Pour l’élection albertaine 2019, j’ai trouvé une dizaine de macro-projections, l’indice M/S vaut 0.09. Je remets mon tableau qui agrégeait les indices des dernières élections pour lesquelles j’ai fait l’exercice d’analyse.
Voici le graphique réunissant ces macro-projections de 2019:
Tel que décrit dans mon analyse de novembre, l’indice M/S dépend de certaines variables:
- la qualité des sondages (mauvais en l’occurrence)
- le nombre de partis compétitifs (seulement deux en Alberta)
- les nouveaux joueurs improvisés projectionnistes (sur les 10 repérés, 7 m’étaient déjà connus, donc assez peu d’improvisés)
Ici, certainement, le petit nombre de partis compétitifs a favorisé un indice très bas. D’ailleurs, les micro-projections vont aussi dans ce sens.
Les micro-projections
J’ai trouvé 7 micro-projections:
*: Les sites marqués d’un astérisque sont les seuls à détailler, outre la projection des gagnants, la projection d’au moins un rang supplémentaire.

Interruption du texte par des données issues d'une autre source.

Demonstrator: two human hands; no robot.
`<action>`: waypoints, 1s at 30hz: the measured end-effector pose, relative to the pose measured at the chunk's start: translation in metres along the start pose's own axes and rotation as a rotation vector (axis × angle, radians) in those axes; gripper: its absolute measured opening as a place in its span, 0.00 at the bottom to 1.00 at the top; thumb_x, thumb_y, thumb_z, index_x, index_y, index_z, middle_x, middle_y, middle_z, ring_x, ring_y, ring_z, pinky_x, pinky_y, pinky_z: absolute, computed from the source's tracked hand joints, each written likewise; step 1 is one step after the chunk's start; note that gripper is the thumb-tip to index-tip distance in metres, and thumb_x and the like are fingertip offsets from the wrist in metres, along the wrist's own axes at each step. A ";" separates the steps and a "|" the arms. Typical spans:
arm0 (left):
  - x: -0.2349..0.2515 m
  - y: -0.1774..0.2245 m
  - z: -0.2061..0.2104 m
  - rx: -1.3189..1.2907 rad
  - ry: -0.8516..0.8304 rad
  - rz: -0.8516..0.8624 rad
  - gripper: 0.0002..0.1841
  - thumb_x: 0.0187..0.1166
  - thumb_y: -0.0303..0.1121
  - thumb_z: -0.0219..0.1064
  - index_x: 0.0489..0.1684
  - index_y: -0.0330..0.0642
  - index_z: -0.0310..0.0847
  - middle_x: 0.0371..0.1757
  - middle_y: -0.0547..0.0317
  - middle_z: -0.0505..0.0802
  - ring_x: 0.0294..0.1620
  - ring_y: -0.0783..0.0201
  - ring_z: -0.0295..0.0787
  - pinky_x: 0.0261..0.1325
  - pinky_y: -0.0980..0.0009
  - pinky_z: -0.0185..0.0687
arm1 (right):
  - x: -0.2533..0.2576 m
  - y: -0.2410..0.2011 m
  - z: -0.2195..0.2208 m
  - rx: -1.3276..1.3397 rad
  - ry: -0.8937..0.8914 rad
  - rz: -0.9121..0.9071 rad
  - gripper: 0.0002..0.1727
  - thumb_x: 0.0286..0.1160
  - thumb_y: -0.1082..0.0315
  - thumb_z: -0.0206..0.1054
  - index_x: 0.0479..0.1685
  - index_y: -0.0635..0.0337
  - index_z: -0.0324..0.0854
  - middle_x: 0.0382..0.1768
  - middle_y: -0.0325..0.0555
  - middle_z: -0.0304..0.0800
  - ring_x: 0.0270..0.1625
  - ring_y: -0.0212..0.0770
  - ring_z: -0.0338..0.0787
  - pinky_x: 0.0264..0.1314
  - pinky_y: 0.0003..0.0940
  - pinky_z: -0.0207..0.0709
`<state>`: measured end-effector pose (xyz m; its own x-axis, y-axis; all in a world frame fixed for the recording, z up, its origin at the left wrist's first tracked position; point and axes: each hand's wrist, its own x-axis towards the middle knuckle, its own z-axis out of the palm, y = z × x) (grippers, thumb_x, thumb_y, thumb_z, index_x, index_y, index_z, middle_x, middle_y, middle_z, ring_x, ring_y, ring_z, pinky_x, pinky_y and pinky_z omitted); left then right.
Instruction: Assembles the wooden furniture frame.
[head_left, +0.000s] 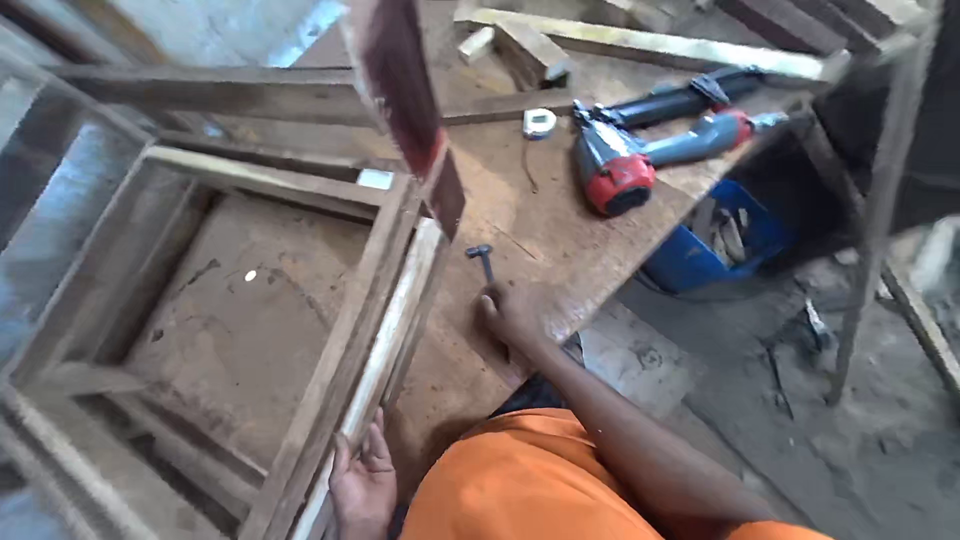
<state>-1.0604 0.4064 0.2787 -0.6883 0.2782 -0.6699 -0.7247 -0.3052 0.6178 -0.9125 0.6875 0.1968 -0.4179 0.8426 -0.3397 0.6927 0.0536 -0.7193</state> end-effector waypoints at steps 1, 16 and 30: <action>-0.002 -0.003 0.006 -0.001 0.034 0.022 0.22 0.95 0.47 0.44 0.66 0.39 0.73 0.49 0.47 0.95 0.44 0.59 0.97 0.44 0.68 0.94 | 0.002 -0.007 -0.001 0.115 -0.048 -0.052 0.19 0.88 0.55 0.61 0.64 0.57 0.84 0.54 0.57 0.89 0.56 0.56 0.90 0.59 0.61 0.84; -0.012 -0.033 -0.006 -0.103 0.152 0.240 0.40 0.79 0.56 0.70 0.82 0.35 0.65 0.72 0.38 0.85 0.64 0.47 0.90 0.65 0.53 0.89 | 0.033 -0.094 0.036 0.787 -0.517 0.050 0.25 0.87 0.49 0.61 0.73 0.54 0.69 0.50 0.44 0.89 0.47 0.41 0.94 0.53 0.41 0.92; 0.006 -0.046 -0.003 -0.264 0.179 0.290 0.40 0.80 0.51 0.72 0.84 0.33 0.62 0.70 0.34 0.84 0.59 0.48 0.92 0.63 0.57 0.91 | 0.028 -0.098 0.027 0.747 -0.572 0.009 0.29 0.86 0.52 0.62 0.80 0.55 0.62 0.58 0.49 0.83 0.52 0.43 0.92 0.55 0.40 0.90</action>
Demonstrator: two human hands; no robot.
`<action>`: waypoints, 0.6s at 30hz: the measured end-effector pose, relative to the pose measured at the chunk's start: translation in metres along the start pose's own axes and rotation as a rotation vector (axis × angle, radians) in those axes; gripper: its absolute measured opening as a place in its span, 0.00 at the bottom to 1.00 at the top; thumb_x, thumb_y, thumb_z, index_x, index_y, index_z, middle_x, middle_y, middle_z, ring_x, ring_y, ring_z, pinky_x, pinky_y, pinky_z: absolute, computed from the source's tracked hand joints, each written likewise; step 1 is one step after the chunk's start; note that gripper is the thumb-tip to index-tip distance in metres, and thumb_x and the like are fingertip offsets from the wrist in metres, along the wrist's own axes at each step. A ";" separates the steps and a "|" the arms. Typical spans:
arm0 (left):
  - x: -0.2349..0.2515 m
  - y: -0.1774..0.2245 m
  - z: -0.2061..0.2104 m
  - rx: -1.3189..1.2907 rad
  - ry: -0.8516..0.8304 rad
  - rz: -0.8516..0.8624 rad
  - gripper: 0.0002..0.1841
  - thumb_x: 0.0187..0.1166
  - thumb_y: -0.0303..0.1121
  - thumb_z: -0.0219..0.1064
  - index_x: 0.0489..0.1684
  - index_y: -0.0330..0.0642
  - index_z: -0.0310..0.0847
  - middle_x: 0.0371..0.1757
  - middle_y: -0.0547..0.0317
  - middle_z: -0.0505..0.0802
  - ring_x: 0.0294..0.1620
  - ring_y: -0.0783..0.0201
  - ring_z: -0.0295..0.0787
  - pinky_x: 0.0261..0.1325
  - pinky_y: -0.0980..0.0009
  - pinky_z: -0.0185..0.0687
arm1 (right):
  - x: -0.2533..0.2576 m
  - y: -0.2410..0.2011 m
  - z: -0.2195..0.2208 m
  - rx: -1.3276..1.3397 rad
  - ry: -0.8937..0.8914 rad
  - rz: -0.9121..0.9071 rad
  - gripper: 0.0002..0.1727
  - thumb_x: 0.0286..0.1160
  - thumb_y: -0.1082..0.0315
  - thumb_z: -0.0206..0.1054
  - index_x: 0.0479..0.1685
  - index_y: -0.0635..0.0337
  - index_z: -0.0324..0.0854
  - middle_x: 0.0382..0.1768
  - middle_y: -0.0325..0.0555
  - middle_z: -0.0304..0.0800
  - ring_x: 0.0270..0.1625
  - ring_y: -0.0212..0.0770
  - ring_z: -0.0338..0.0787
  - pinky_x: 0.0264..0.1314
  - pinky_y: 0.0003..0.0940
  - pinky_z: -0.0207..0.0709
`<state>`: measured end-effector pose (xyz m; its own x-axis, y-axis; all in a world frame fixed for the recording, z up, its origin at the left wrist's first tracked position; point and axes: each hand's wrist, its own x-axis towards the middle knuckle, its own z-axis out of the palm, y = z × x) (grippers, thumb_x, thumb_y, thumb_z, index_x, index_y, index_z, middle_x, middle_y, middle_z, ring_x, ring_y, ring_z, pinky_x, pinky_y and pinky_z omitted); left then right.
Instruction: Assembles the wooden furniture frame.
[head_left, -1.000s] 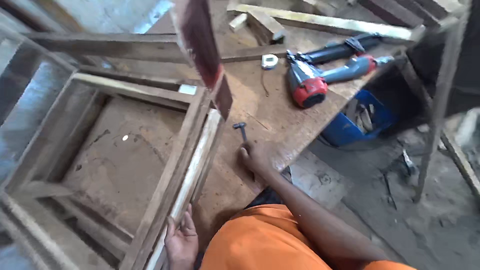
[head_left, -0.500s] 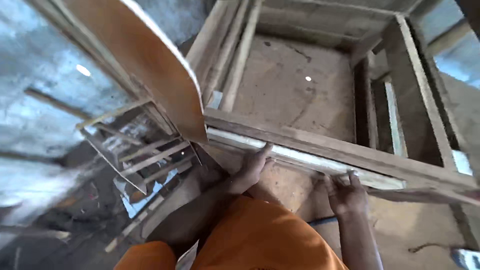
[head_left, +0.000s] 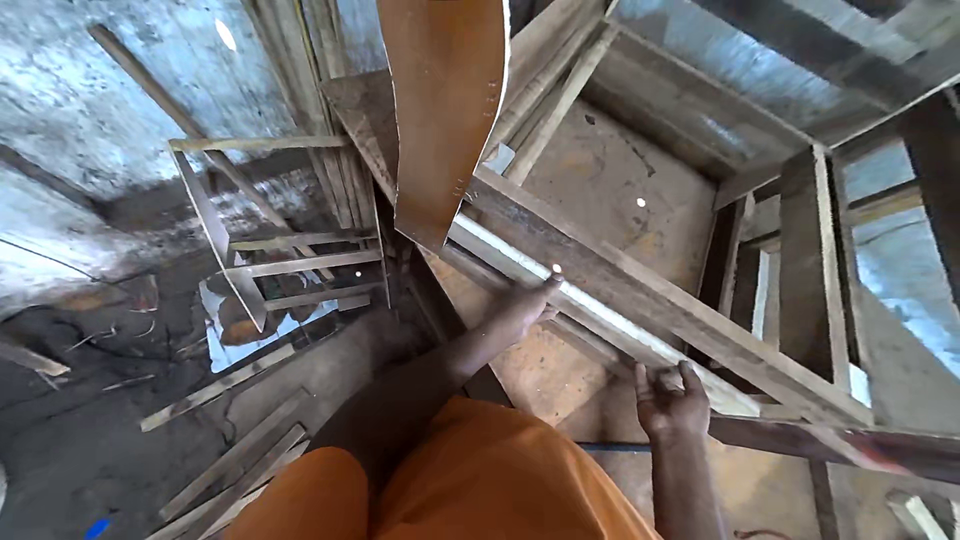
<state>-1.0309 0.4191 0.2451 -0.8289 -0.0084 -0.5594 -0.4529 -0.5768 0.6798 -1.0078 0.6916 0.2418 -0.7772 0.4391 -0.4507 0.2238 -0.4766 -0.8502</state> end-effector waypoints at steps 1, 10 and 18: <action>0.000 0.000 0.001 0.002 0.002 -0.001 0.40 0.80 0.51 0.71 0.84 0.33 0.61 0.71 0.34 0.84 0.59 0.48 0.92 0.63 0.57 0.91 | -0.001 -0.001 0.001 0.004 0.002 -0.001 0.29 0.86 0.52 0.62 0.80 0.55 0.62 0.58 0.49 0.83 0.51 0.43 0.92 0.54 0.40 0.90; 0.000 -0.001 0.004 0.040 -0.012 0.019 0.39 0.81 0.53 0.69 0.82 0.31 0.64 0.70 0.33 0.85 0.61 0.48 0.92 0.65 0.56 0.90 | 0.002 -0.002 -0.002 0.053 0.020 -0.016 0.28 0.84 0.53 0.65 0.77 0.55 0.64 0.55 0.49 0.84 0.50 0.45 0.93 0.56 0.43 0.91; -0.001 0.001 0.002 0.039 -0.020 0.027 0.40 0.81 0.53 0.70 0.84 0.35 0.61 0.71 0.34 0.84 0.58 0.48 0.93 0.62 0.56 0.92 | 0.002 -0.002 -0.001 0.052 0.018 -0.009 0.30 0.84 0.54 0.65 0.79 0.54 0.63 0.59 0.49 0.83 0.52 0.44 0.92 0.56 0.42 0.90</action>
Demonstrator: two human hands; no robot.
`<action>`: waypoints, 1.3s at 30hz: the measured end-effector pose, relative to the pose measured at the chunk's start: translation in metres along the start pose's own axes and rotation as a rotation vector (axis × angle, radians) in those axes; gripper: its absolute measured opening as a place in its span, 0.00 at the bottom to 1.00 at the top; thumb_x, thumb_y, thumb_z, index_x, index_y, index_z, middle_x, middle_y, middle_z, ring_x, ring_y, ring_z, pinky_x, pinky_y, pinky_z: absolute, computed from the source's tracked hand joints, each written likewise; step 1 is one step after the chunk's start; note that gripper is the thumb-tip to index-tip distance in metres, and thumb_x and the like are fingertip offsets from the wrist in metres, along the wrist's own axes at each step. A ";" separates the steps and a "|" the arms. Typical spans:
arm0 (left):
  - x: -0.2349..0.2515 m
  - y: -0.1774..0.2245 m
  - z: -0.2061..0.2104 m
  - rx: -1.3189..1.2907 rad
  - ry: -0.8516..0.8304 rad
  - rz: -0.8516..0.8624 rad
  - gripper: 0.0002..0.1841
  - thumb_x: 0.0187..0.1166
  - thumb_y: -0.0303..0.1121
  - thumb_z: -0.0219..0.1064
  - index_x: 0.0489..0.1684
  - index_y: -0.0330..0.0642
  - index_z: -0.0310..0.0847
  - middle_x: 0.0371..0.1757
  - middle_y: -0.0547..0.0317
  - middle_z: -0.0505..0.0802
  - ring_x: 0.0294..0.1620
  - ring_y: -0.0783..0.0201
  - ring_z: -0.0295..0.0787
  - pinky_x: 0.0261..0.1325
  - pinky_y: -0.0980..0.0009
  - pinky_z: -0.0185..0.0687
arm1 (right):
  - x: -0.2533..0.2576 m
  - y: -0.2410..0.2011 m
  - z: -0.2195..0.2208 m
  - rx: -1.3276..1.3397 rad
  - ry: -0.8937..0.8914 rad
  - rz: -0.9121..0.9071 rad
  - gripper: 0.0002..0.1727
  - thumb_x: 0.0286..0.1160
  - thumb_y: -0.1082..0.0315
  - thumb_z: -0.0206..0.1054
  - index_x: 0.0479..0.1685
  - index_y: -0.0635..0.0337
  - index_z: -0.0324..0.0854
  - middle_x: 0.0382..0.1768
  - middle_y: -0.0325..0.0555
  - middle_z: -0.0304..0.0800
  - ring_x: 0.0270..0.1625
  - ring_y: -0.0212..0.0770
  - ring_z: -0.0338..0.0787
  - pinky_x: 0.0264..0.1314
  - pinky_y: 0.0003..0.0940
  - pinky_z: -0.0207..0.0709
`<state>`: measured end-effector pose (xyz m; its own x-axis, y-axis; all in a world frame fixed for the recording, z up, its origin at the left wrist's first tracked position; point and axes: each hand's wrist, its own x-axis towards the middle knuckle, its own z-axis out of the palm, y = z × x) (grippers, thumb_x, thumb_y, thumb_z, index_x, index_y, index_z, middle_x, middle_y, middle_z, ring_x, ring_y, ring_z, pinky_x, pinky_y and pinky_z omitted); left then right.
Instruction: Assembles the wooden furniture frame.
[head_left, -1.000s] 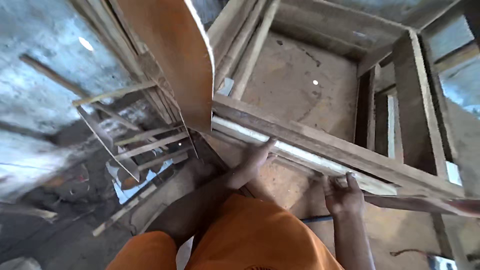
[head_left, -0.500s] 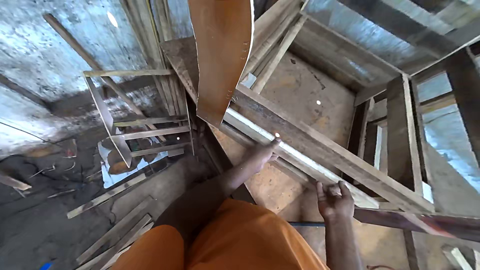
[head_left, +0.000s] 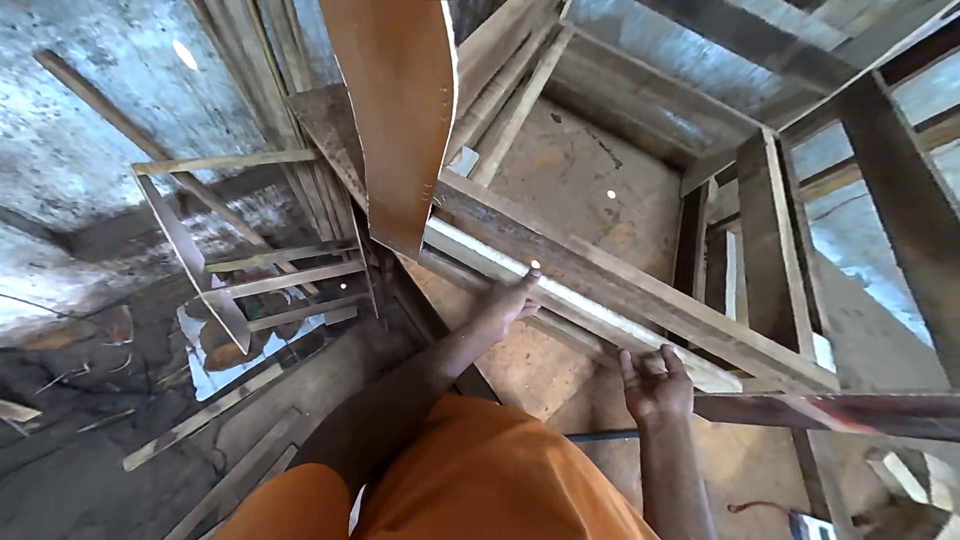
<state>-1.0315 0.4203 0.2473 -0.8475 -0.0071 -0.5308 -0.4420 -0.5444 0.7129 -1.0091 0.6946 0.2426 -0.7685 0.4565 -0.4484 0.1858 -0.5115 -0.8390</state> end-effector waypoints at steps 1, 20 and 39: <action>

Avertissement: Il arrive que les totaux des micro-projections soient différents des macro-projections, notamment chez R, ou que plusieurs versions des projections existent simultanément (par exemple selon la langue ou selon la région) et qu’on y trouve des divergences entre elles. D’autre part, une certaine manipulation des données est requise pour extirper et mettre côte à côte les micro-projections puisque chacun choisit sa propre présentation, souvent sous forme de cartes ou de codes-couleurs inutilisables directement. J’espère n’avoir pas fait d’erreur lors de ces patientes manipulations. Enfin, comme dans mon analyse de novembre 2018, les projections attribuent un parti à un rang, même si ce n’est pas statistiquement clair. Il n’y a pas d’égalité acceptée dans le cadre de cet exercice, question de pouvoir comparer les projections. En ce sens, c’est injuste pour ceux qui projettent des « indécidables » ou « imprédictibles », ou « pivots » pour reprendre le terme de Qc125.
Voici donc la comparaison des micro-projections pour les élus puis pour la seconde position:
On peut constater une forte ressemblance, à l’exception d’une projection; et cette similarité est bien sûr d’abord due au fait qu’il n’y a que 2 partis compétitifs et que bon nombres de circonscriptions sont facilement prévisibles.
On constate qu’à part E (très mauvais), personne ne se démarque vraiment du peloton.
8% de non-conformité (c’est-à-dire de ne pas avoir su projeter le bon gagnant), c’est un comté sur 12 environ. Pour comparaison, je reprends les chiffres de l’élection québécoise de 2018, élection bien plus difficile en raison des fréquentes courses à 4: les meilleures projections ont obtenu 10% et 12% de non-conformité de l’élu. Aussi, je ne suis pas impressionné par les projections pour l’Alberta compte tenu de sa relative simplicité. Surtout si on les juxtapose l’indice M/S particulièrement bas.
J’avais proposé un objectif de qualité à atteindre: 3% pour le premier rang et 6% pour le second. On en est encore bien loin.
Mais qui s’intéresse à ces activités de divination et à leur efficacité réelle une fois les événements tombés dans le passé? Non que je sois contre – elles sont là pour rester — mais je veux qu’on soit conscient de leur part de marketing et de fiction. Comme pour les sondages d’opinion.